= Beginning of Section =

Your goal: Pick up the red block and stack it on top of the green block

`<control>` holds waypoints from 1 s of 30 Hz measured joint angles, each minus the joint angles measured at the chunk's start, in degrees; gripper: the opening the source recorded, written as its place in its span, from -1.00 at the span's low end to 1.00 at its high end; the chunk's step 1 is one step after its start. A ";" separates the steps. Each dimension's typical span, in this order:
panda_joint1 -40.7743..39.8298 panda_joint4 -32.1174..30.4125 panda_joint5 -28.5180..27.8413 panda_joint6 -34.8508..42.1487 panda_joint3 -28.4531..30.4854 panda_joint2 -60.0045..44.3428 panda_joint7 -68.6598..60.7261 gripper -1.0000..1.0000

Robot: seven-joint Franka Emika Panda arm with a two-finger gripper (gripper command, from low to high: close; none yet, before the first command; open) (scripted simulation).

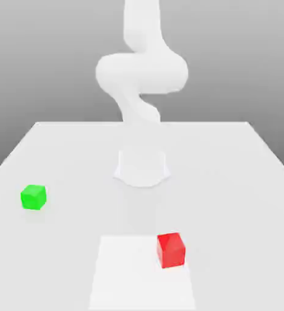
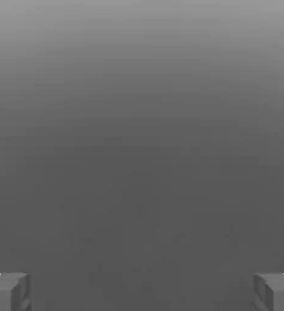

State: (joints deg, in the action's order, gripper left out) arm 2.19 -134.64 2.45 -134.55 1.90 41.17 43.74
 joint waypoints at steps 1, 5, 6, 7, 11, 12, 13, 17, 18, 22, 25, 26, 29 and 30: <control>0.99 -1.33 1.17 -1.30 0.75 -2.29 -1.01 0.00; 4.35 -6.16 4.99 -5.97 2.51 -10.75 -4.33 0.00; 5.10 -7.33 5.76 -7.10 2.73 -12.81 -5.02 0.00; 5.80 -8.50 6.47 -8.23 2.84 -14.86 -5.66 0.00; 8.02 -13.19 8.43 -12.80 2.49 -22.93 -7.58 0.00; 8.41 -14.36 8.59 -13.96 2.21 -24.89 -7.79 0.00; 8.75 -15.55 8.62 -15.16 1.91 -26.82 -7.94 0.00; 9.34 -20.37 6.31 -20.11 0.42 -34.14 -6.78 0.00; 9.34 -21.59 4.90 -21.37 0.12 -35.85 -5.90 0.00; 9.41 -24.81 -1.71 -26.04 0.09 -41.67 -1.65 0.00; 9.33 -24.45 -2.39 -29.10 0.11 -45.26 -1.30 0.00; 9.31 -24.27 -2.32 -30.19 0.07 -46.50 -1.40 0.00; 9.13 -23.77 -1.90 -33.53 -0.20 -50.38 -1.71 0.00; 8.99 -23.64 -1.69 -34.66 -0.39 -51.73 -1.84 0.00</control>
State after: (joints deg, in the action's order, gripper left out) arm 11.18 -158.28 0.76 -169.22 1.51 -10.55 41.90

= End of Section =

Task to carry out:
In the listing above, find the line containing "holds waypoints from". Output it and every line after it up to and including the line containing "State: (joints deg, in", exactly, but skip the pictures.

Written answer:
`<control>` holds waypoints from 1 s of 30 Hz measured joint angles, each minus the joint angles measured at the chunk's start, in degrees; gripper: the opening the source recorded, written as its place in its span, from -1.00 at the span's low end to 1.00 at its high end; the chunk's step 1 is one step after its start. A ";" separates the steps. Each dimension's typical span, in this order:
panda_joint1 -40.7743..39.8298 panda_joint4 -32.1174..30.4125 panda_joint5 -28.5180..27.8413 panda_joint6 -34.8508..42.1487 panda_joint3 -28.4531..30.4854 panda_joint2 -60.0045..44.3428 panda_joint7 -68.6598..60.7261 gripper -1.0000..1.0000

Robot: seven-joint Franka Emika Panda arm with a two-finger gripper (gripper command, from low to high: close; none yet, before the first command; open) (scripted simulation).


State: (joints deg, in the action's order, gripper left out) arm 2.19 -134.64 2.45 -134.55 1.90 41.17 43.74

With this, the exercise is complete.